Reproduce the entries below exactly, but only from the line containing "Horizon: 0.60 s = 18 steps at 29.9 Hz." to the line containing "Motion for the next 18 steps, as", inclusive.

:: MATERIAL TO PROCESS ::

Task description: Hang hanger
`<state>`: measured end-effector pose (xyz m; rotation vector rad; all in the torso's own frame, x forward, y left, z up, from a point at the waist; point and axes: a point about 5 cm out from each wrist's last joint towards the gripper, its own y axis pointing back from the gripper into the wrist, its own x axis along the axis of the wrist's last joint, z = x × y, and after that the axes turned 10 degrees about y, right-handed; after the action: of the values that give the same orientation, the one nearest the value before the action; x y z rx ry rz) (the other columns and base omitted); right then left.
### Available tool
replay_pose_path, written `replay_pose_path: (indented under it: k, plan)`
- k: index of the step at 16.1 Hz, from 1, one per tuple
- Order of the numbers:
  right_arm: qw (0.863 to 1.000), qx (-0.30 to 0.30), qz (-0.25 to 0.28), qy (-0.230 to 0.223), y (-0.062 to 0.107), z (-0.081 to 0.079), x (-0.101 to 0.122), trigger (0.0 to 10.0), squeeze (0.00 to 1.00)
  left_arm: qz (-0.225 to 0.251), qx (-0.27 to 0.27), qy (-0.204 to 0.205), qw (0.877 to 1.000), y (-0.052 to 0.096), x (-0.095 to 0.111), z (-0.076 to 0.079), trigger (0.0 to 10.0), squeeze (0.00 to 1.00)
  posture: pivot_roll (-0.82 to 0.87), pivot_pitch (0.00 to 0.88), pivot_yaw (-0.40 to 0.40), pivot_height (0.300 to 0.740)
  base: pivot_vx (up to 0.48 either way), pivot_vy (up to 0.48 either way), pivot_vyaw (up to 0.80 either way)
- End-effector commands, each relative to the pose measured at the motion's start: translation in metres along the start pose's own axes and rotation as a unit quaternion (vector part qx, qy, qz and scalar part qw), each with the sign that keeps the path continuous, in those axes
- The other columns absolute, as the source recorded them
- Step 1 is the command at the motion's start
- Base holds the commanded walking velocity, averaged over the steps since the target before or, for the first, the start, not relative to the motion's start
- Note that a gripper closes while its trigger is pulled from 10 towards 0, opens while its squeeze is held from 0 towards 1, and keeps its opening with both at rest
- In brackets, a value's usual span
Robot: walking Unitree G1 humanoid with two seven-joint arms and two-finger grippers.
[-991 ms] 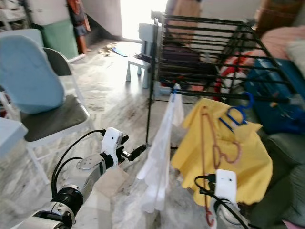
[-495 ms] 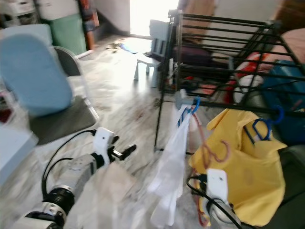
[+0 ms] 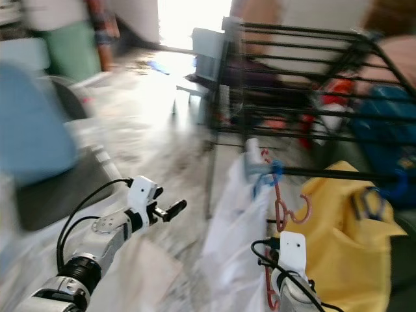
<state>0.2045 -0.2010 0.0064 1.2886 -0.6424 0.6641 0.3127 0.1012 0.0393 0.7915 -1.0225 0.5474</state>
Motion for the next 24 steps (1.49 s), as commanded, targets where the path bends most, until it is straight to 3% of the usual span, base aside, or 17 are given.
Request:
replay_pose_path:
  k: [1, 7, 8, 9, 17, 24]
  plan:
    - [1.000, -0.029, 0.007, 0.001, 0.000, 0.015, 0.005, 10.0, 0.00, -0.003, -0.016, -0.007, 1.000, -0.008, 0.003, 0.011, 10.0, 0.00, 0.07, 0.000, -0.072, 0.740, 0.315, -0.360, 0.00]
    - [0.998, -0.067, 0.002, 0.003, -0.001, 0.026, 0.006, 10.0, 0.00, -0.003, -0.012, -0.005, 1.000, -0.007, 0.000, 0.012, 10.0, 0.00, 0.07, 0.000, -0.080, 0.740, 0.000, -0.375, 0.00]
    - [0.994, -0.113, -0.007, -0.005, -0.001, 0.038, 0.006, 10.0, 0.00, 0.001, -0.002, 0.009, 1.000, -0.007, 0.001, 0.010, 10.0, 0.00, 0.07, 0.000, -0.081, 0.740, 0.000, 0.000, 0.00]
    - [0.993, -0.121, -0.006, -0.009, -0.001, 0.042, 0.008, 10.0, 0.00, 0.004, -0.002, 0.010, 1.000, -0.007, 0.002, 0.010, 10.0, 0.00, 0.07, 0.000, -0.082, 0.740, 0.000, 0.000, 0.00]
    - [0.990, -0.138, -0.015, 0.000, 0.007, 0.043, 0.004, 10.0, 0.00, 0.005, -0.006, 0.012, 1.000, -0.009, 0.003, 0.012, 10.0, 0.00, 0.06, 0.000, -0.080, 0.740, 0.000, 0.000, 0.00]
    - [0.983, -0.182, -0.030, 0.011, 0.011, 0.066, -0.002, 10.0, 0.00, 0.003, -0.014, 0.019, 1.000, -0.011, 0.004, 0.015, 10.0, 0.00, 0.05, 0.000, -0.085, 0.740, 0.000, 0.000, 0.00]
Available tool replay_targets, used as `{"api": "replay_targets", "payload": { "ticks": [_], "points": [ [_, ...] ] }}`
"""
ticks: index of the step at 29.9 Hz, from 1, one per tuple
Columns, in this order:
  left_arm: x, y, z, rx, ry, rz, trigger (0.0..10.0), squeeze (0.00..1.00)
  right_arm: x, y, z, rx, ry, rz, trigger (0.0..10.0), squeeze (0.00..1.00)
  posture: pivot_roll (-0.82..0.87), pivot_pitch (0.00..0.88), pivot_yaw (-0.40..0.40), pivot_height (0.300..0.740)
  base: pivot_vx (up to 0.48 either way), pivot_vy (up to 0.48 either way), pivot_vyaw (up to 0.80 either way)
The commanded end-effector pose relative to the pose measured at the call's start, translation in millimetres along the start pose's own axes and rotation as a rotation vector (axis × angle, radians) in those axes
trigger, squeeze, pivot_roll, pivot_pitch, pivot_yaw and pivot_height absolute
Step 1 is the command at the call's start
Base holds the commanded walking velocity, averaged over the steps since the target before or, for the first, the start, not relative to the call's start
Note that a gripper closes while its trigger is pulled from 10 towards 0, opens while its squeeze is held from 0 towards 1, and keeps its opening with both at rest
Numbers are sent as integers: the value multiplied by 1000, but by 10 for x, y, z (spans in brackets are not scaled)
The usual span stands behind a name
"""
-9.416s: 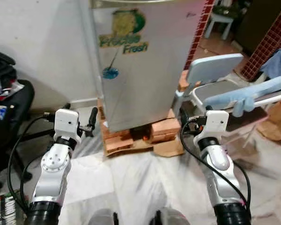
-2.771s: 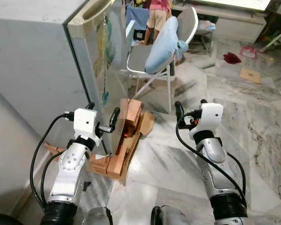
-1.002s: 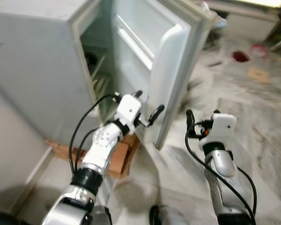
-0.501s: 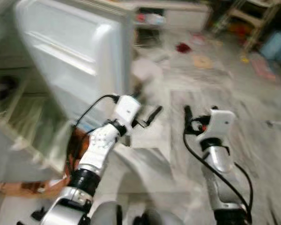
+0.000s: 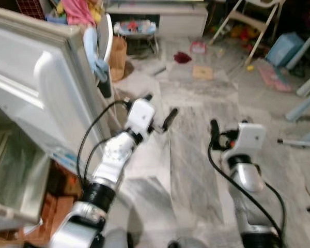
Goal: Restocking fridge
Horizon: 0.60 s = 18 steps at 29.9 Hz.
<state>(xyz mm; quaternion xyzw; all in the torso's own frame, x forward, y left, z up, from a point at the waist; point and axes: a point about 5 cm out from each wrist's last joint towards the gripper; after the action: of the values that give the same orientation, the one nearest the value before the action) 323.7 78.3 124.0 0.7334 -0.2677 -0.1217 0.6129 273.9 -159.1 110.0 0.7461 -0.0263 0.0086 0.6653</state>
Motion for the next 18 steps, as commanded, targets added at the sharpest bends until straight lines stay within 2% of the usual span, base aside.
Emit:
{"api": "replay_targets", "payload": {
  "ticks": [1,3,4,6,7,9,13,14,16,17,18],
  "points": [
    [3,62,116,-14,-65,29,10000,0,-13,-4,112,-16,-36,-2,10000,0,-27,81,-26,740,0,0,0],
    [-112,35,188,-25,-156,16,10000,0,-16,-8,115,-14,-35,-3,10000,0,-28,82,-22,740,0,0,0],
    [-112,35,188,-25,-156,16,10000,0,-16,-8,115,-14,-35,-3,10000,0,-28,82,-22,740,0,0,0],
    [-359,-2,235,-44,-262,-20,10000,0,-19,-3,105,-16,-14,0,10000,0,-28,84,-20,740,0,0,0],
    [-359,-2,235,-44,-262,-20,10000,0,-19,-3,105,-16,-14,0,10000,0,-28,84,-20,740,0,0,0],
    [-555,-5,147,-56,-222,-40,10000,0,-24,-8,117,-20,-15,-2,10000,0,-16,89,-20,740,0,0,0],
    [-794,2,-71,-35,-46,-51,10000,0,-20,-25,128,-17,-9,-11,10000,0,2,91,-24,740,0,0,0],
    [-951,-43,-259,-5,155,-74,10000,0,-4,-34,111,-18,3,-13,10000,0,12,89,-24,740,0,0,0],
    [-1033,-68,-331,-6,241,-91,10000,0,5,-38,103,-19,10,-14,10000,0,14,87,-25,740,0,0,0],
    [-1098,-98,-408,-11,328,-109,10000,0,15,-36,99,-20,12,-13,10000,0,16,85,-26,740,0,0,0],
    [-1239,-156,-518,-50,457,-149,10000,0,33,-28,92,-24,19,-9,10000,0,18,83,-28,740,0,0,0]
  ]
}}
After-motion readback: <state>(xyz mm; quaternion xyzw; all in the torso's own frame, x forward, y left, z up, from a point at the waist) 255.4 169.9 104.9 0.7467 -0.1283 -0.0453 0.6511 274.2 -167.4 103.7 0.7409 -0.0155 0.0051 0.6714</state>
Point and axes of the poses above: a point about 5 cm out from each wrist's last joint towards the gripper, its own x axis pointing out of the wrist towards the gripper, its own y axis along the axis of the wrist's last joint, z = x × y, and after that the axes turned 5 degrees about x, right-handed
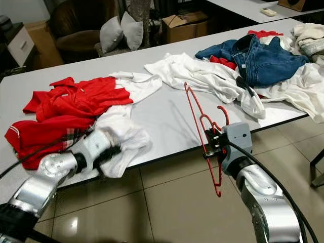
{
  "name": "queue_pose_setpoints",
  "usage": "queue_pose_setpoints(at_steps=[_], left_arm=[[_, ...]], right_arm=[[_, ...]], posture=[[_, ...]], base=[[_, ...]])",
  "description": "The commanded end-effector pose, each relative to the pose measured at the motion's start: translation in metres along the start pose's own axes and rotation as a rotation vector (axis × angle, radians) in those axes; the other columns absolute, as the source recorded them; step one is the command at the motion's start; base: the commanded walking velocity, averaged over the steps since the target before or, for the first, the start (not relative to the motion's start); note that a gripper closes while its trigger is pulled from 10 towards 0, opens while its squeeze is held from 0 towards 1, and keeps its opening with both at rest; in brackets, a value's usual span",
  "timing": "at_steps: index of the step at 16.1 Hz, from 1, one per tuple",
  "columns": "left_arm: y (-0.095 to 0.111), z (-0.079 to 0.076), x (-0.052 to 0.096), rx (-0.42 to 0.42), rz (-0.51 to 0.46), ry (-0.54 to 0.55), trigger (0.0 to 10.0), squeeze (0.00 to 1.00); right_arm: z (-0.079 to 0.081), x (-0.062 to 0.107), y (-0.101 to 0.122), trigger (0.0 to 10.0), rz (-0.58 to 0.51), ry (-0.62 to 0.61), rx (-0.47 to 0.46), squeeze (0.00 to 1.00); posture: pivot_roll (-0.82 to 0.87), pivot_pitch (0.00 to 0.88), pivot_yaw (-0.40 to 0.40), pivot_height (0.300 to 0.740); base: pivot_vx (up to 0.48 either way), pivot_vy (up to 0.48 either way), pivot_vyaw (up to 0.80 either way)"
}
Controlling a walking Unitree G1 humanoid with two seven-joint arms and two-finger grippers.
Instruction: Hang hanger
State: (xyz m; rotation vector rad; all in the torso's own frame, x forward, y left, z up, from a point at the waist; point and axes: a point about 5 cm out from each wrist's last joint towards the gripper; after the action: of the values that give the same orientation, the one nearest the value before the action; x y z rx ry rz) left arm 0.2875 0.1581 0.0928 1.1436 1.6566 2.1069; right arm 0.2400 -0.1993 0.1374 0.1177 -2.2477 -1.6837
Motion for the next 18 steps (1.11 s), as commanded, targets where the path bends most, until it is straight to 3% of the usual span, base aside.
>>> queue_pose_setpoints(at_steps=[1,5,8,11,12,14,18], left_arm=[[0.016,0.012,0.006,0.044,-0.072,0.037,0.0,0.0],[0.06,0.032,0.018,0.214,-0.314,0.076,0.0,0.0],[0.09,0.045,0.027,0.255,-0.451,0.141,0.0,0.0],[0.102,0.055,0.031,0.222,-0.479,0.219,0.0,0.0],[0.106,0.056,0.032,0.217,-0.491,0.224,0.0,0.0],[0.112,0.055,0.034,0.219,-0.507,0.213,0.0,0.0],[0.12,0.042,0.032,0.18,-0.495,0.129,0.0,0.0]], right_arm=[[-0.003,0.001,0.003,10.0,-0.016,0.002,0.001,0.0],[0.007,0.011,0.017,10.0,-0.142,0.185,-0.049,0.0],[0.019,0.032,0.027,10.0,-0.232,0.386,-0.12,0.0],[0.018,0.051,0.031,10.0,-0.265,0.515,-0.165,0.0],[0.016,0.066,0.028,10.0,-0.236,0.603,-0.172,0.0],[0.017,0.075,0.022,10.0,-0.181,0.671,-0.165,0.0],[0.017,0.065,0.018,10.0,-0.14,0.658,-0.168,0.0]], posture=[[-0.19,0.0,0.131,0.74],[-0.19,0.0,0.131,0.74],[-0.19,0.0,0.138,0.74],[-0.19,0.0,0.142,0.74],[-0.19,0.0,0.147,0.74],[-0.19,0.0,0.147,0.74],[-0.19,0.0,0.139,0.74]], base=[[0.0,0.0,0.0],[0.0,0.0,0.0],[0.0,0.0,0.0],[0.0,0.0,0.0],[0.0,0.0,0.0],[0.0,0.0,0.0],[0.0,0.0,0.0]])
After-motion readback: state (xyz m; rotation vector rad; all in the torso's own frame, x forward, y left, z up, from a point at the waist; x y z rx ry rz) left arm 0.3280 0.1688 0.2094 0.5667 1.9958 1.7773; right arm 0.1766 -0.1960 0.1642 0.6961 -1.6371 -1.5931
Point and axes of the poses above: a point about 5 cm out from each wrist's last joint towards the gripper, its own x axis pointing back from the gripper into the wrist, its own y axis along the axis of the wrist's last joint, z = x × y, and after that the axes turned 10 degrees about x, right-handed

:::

▸ ANSWER SECTION:
Horizon: 0.60 s = 18 steps at 29.9 Hz.
<state>(xyz mm; quaternion xyzw; all in the torso's own frame, x forward, y left, z up, from a point at the waist; point and axes: a point about 5 cm out from each wrist's last joint towards the gripper; after the action: of the values that give the same orientation, the one nearest the value before the action) 323.7 78.3 124.0 0.7334 -0.2677 -0.1217 0.6129 273.9 -159.1 110.0 0.7461 -0.0263 0.0086 0.6653</state>
Motion for the next 18 steps, as commanded, targets added at the sharpest bends until straight lines stay within 2% of the usual span, base aside.

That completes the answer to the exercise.